§ Work task: The answer must be every line of the records below that holds the word "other".

§ Supplied records:
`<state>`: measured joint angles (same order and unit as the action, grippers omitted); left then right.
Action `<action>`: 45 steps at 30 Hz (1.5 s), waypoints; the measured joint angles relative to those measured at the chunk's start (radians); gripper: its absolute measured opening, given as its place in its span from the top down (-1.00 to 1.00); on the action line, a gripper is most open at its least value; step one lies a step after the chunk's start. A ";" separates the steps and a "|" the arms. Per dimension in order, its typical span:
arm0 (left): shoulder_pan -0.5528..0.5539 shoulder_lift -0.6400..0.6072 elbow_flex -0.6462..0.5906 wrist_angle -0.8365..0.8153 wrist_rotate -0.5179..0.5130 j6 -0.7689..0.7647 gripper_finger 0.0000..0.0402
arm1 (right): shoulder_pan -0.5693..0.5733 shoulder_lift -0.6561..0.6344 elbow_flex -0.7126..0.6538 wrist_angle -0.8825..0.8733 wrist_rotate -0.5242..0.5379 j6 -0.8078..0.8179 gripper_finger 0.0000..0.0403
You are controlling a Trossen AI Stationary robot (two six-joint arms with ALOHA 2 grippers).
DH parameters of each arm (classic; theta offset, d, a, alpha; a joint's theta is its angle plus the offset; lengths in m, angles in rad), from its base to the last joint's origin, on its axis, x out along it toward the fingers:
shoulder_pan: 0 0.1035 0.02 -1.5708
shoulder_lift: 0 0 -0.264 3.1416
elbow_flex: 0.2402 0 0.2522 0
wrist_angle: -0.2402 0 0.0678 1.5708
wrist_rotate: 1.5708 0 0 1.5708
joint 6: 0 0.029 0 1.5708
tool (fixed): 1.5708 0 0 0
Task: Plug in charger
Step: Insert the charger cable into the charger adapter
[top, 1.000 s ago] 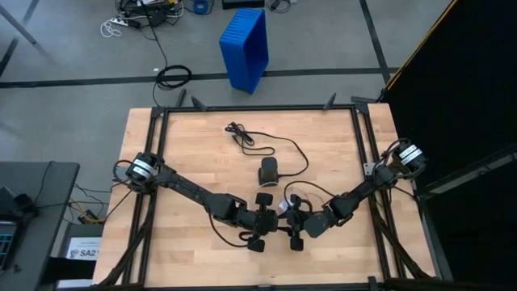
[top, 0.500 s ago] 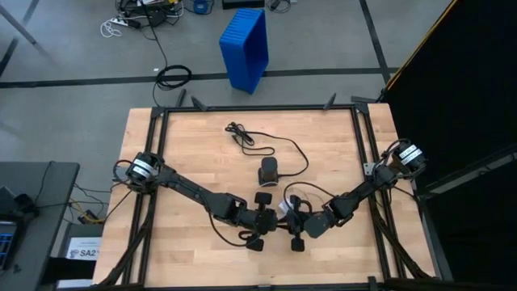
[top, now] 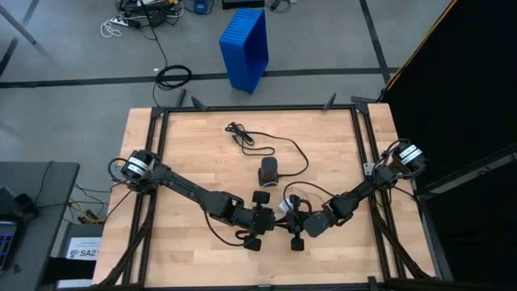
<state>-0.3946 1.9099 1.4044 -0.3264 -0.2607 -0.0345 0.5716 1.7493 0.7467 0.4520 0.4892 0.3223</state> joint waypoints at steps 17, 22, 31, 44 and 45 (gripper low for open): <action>-0.046 -0.084 -0.020 -0.022 -0.159 -0.031 0.59 | 0.000 0.000 0.000 0.001 -0.006 0.018 1.00; -0.077 -0.108 -0.130 0.156 -0.162 -0.087 0.58 | 0.000 0.000 0.000 0.002 -0.007 0.025 1.00; -0.078 -0.104 -0.199 0.237 -0.124 -0.207 0.20 | 0.000 0.000 0.000 0.004 -0.013 0.036 1.00; -0.057 -0.032 -0.198 0.283 -0.097 -0.229 -0.06 | 0.002 -0.001 0.000 0.012 -0.019 0.044 1.00; -0.053 -0.028 -0.199 0.276 -0.097 -0.232 -0.06 | 0.002 -0.001 0.000 0.013 -0.019 0.044 1.00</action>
<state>-0.4476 1.8815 1.2058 -0.0502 -0.3578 -0.2663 0.5735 1.7485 0.7464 0.4648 0.4702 0.3668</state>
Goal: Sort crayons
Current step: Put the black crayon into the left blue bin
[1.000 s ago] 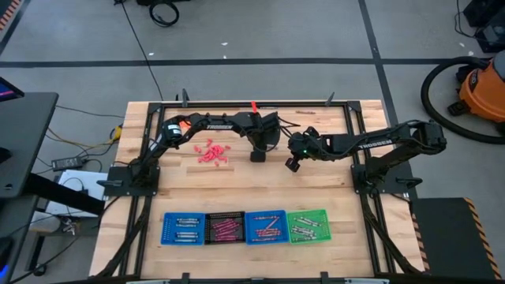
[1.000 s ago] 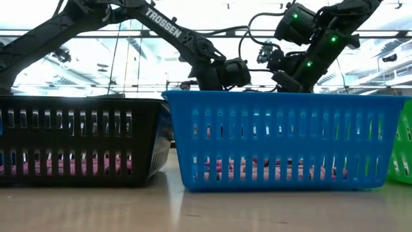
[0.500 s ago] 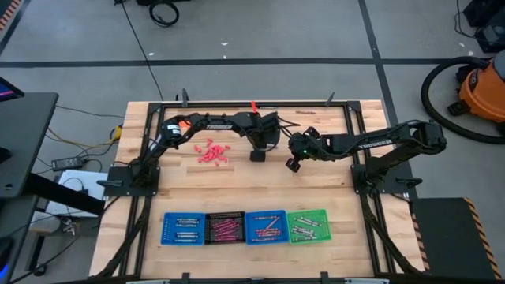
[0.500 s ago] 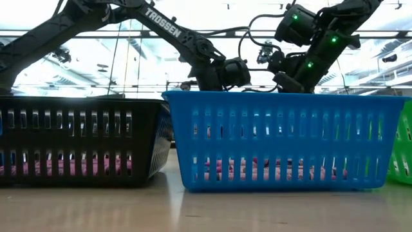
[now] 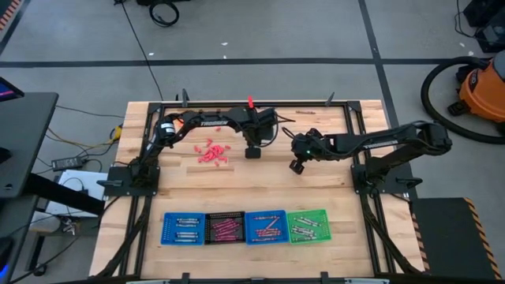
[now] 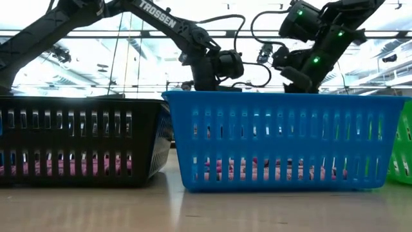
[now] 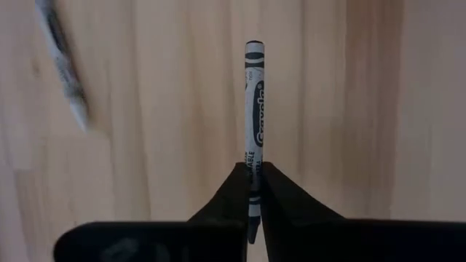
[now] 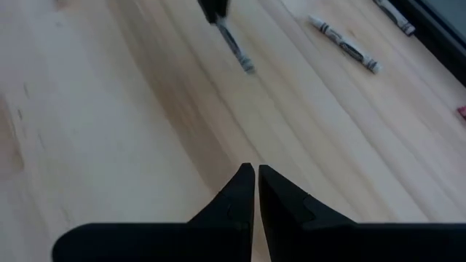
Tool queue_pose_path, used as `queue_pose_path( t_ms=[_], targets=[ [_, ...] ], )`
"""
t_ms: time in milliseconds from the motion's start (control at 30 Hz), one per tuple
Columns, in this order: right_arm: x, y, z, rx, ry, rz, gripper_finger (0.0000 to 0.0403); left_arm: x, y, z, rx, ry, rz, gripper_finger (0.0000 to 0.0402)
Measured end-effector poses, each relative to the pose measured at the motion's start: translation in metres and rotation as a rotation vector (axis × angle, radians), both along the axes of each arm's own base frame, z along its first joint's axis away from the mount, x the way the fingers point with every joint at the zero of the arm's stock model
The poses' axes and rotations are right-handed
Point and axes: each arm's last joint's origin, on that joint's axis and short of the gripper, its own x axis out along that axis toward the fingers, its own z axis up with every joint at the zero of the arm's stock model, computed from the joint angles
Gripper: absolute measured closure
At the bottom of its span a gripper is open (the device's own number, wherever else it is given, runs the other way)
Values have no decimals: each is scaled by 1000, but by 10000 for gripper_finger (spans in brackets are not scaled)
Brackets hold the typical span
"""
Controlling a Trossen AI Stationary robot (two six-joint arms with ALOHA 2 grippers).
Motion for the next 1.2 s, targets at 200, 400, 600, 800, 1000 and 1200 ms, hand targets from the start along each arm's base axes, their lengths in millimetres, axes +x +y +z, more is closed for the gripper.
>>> queue_pose_path(
  t_ms=[200,400,600,800,1000,1200],
  targets=[
    [-11,7,12,11,-21,-3,375,-5,-15,4,-37,65,9,388],
    [-23,13,23,28,-45,-9,375,-11,-45,23,-62,115,-4,388],
    [-24,22,28,56,-77,38,375,-32,-86,47,-73,94,-27,388],
    [-23,30,29,61,-87,72,375,-74,-136,66,-100,6,4,388],
    [-23,31,29,60,-96,75,375,-126,-195,81,-154,-76,9,387],
    [-20,31,32,52,-126,82,375,-176,-242,84,-222,-112,13,386]
  ],
)
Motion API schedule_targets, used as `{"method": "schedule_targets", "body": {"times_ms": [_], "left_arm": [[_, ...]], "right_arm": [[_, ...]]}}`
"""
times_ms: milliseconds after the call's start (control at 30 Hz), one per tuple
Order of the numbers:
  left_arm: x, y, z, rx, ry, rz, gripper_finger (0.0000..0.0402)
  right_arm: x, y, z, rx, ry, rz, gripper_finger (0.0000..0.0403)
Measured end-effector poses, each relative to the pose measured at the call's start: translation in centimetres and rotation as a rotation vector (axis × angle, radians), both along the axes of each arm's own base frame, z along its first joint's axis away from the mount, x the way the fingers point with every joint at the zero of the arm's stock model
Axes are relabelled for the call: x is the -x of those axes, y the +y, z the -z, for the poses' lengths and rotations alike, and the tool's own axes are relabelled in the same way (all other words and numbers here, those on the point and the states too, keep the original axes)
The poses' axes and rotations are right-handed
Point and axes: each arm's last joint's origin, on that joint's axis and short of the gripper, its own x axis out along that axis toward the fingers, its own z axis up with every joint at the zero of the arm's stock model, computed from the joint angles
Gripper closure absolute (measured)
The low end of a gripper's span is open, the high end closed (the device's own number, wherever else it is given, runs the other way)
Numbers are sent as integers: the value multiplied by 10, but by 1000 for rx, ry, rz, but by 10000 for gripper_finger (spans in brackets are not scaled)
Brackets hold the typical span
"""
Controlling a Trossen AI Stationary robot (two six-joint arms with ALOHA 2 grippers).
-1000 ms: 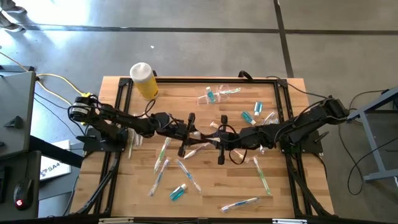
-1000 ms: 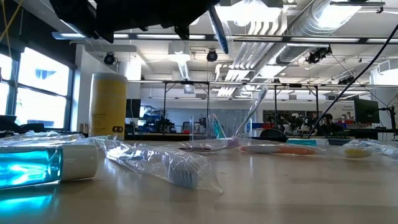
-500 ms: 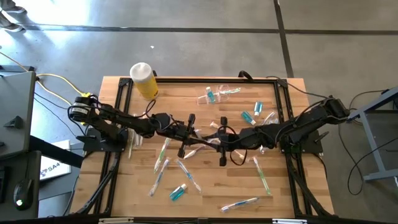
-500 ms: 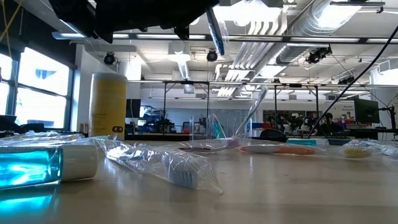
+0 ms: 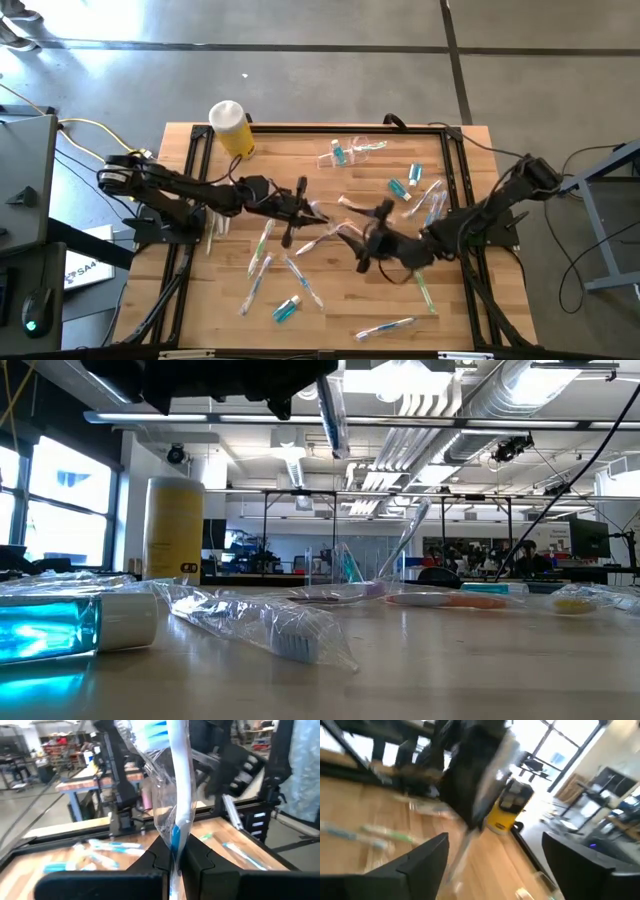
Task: Pick & Place toothbrushing station
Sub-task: Put the blue toothbrush into the transparent organizer
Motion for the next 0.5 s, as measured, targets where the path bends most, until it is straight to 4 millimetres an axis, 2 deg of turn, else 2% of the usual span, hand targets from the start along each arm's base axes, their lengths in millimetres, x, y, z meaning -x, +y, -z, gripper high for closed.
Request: {"method": "schedule_targets", "body": {"times_ms": [167, 267, 367, 500], "left_arm": [[15, 20, -15, -1, 16, -40, 392], [30, 36, -30, -11, -12, -78, 392], [41, 52, -39, -33, -35, -120, 392], [43, 73, -42, -34, -87, -178, 391]], "right_arm": [[19, 22, 5, 41, 14, 56, 76], [26, 30, 6, 31, 0, 63, 76], [29, 34, 6, 7, -14, 56, 76], [29, 33, 8, -19, -21, 67, 76]]}}
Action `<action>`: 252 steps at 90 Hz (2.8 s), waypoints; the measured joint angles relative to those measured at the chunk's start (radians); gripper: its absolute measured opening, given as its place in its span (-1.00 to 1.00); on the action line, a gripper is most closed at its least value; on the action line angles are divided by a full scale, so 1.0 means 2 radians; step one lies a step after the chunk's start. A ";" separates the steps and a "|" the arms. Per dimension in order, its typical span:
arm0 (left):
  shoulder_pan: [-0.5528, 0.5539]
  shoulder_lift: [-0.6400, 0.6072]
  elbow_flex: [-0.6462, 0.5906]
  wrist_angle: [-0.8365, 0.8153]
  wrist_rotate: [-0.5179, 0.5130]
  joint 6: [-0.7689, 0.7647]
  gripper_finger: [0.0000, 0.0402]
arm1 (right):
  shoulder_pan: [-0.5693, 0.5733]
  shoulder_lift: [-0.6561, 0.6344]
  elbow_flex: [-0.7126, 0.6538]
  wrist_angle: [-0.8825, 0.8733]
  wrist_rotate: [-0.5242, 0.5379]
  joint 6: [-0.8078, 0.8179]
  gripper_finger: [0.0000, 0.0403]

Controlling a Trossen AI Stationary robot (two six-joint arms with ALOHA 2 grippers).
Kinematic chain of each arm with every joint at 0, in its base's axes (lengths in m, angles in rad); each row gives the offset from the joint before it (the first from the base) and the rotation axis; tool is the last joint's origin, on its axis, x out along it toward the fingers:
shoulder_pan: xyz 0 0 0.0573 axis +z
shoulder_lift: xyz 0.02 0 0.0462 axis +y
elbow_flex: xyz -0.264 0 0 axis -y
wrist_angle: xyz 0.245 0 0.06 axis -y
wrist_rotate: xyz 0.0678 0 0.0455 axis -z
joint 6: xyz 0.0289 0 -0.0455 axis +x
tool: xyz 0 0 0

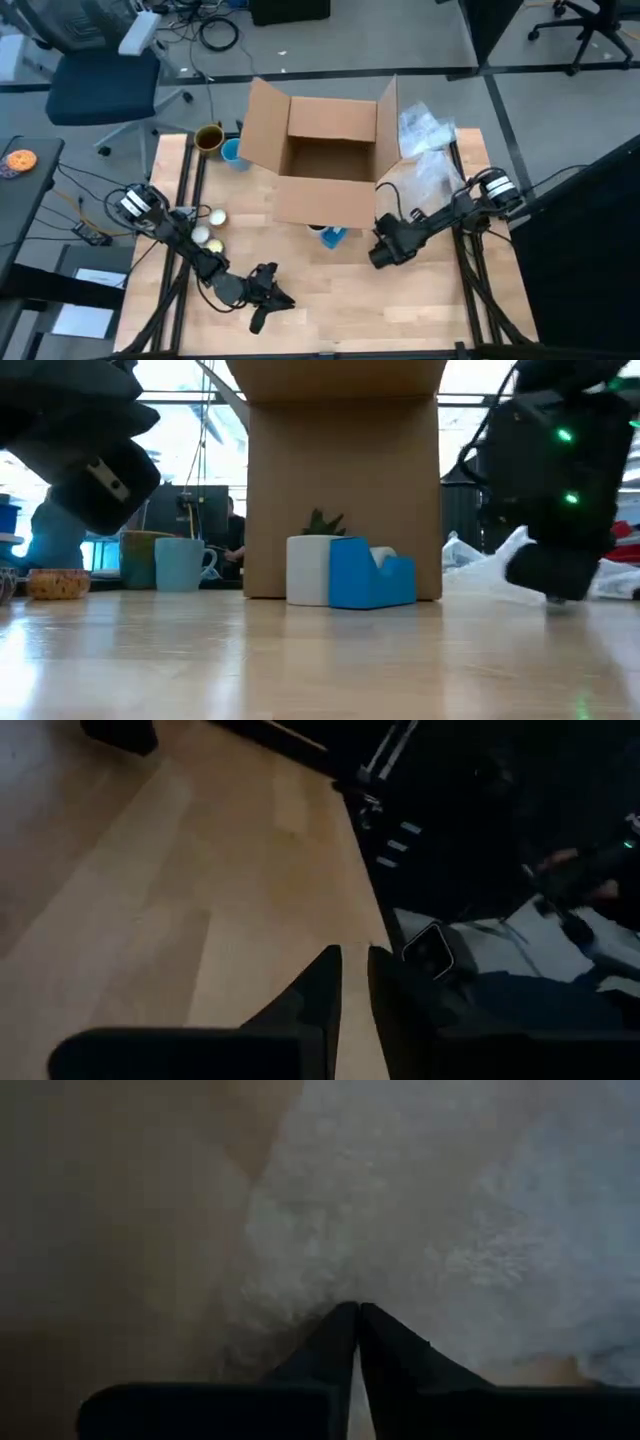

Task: Wrap mug
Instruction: Prepare the bubble wrap on the table

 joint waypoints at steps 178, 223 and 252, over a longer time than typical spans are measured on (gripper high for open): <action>0.095 0.255 0.279 -0.141 -0.062 0.105 -0.35 | 0.209 -0.111 0.213 -0.008 0.067 -0.054 -1.00; 0.070 0.147 0.552 -0.718 -0.077 0.202 -1.00 | 0.224 -0.143 0.213 -0.012 0.130 -0.129 -1.00; 0.061 0.075 0.798 -1.067 -0.080 0.225 -1.00 | 0.211 -0.179 0.213 -0.010 0.149 -0.200 -0.94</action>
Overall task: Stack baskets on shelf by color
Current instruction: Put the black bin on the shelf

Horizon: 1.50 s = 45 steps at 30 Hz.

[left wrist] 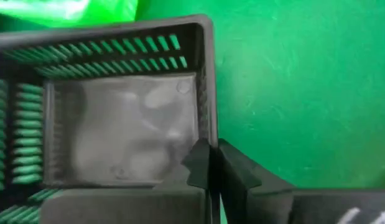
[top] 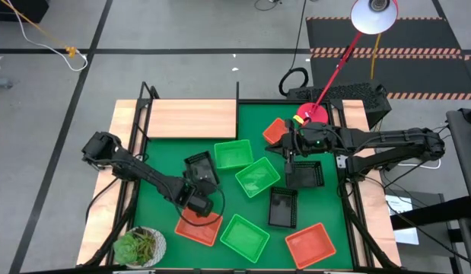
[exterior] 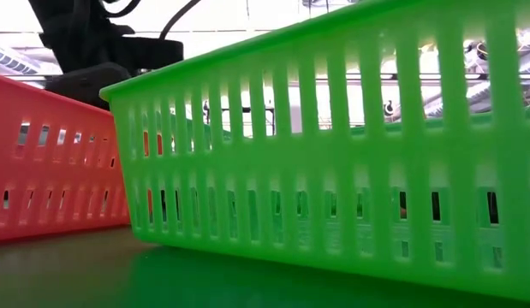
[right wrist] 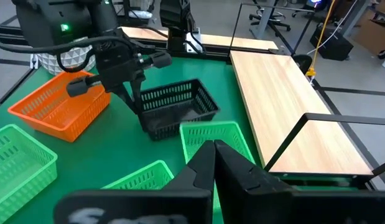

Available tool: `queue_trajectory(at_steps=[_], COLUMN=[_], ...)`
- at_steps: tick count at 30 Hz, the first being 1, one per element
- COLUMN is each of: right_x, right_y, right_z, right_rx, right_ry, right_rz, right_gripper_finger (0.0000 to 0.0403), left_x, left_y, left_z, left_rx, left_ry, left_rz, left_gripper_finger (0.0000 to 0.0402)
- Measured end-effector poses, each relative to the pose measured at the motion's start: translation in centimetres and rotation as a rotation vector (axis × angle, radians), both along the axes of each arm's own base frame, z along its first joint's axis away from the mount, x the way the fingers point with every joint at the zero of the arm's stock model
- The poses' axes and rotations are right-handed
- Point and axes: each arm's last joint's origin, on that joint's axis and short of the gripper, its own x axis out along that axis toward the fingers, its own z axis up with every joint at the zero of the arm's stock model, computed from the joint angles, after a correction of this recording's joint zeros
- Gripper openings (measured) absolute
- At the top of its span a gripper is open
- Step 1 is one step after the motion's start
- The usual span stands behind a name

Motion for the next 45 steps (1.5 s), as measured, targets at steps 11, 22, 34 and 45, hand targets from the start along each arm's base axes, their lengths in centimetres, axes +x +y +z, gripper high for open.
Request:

§ The completed task:
At the bottom of its span a gripper is open (the device's own number, wherever else it is given, runs the other way)
Axes are relabelled for the call: x is the -x of those axes, y the +y, z the -z, for the poses' lengths and rotations alike, and the tool's own axes are relabelled in the same way (all other words and numbers here, those on the point and the states too, keep the original axes)
The low end of a gripper's span is open, the high end closed (the device's own number, wherever else it is given, runs the other way)

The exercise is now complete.